Luego los payasos cambiaron. Televisa aupó en la forzada preferencia de su público infantil un payaso ya creado para enajenar audiencias: Cepillín, interpretado por Ricardo González. Durante años, Cepillín se convirtió en figura principal del colectivo parvulario, con su propio espacio de televisión y una constante emisión de discos absolutamente carentes de propuesta artística, pero llenecitos de fórmulas perversamente eficaces para seducir la mente pueril, letras pegajosamente estúpidas, melodías y ritmos facilones y, en fin, lo que fuera necesario para marcar distancia de otras propuestas orientadas a los niños, pero con más y mejor sustancia, como fuera la herencia iconográfica y musical de Francisco Gabilondo Soler y su grillo hacedor de prodigios. Fue por esa misma época, finales de los setenta y década de los ochenta del siglo pasado, que la presencia de los payasos en la televisión se terminó de pervertir, convirtiéndose en una suerte de apoyo logístico con fines exclusivamente mercantiles, que va desde el bombardeo publicitario hasta la propaganda vil, pero en la mayoría de los casos –puesto que para ciertas clases de manipulación y propaganda se requiere de alguna inteligencia, aunque sea zafia– los payasos de la televisión son uno de los más bajos peldaños del entretenimiento: malos chistes –racismo, homofobia, mantenimiento de estereotipos ofensivos que de todos modos algunos sectores sociales, a pesar de ser el blanco de muchos de esos malos chistes celebran igual, felices e inconsecuentes en su marginalidad–, vulgaridad y sometimiento a expresiones de mercantilismo descarado. Clara muestra de ello son los programas de varios de los capítulos locales de Televisa en el país: El circo de los Chicharrines, en Televisa Monterrey, u Operación talento, con Lagrimita y Kostel en Guadalajara, son muestra fehaciente y cotidiana de enajenación y estulticia convertidos en producción televisiva.
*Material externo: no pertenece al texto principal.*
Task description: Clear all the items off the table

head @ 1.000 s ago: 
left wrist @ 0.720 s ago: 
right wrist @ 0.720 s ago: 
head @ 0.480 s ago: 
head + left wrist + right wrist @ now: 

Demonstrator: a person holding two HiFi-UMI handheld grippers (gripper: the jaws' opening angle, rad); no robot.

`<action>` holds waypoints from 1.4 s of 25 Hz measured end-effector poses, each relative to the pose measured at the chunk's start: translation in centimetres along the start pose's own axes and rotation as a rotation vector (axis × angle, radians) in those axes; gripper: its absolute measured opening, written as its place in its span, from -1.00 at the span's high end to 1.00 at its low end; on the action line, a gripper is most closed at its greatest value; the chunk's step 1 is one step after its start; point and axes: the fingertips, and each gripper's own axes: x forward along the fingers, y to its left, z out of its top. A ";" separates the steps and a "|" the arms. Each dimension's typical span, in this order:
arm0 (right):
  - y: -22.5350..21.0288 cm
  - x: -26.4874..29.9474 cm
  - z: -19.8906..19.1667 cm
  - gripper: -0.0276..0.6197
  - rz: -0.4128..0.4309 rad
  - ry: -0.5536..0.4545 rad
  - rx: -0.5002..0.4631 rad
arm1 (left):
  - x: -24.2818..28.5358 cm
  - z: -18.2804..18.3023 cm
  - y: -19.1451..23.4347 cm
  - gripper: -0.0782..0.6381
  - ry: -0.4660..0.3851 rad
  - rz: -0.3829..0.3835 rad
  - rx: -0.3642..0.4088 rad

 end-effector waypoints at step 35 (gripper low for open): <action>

Mención aparte merece, desde luego, el payaso Brozo, creado por Víctor Trujillo cuando hacía mancuerna con Ausencio Cruz en Imevisión. Reflejo de la auténtica picaresca urbana del mexicano, el payaso tenebroso y cutre, hábil cuentacuentos de doble intención y exquisita, mal intencionada vulgaridad fue un éxito rotundo. Tal vez sería la fama posterior la que lo llevó a convertir el comentario agudo e ingenioso en pontificado sociopolítico, o simplemente serían las ingentes cantidades de dinero las que le quitarían frescura para terminar en ariete del sistema, golpeando en los medios a la disidencia política de izquierda; al final Brozo, antes apolítico y chacotero, insolente con todas las corrientes políticas, pero sobre todo con el poder en turno, terminaría articulando el mismo discurso fangoso contra la izquierda que utilizaron y utilizan la mayoría de los comentaristas y locutores de las televisoras privadas del duopolio. Una lástima, porque se convirtió en lo peor que le puede pasar a un payaso: el esperpento que no hace reír, sino enojar a buena parte de su público. O peor: la razón de un largo bostezo.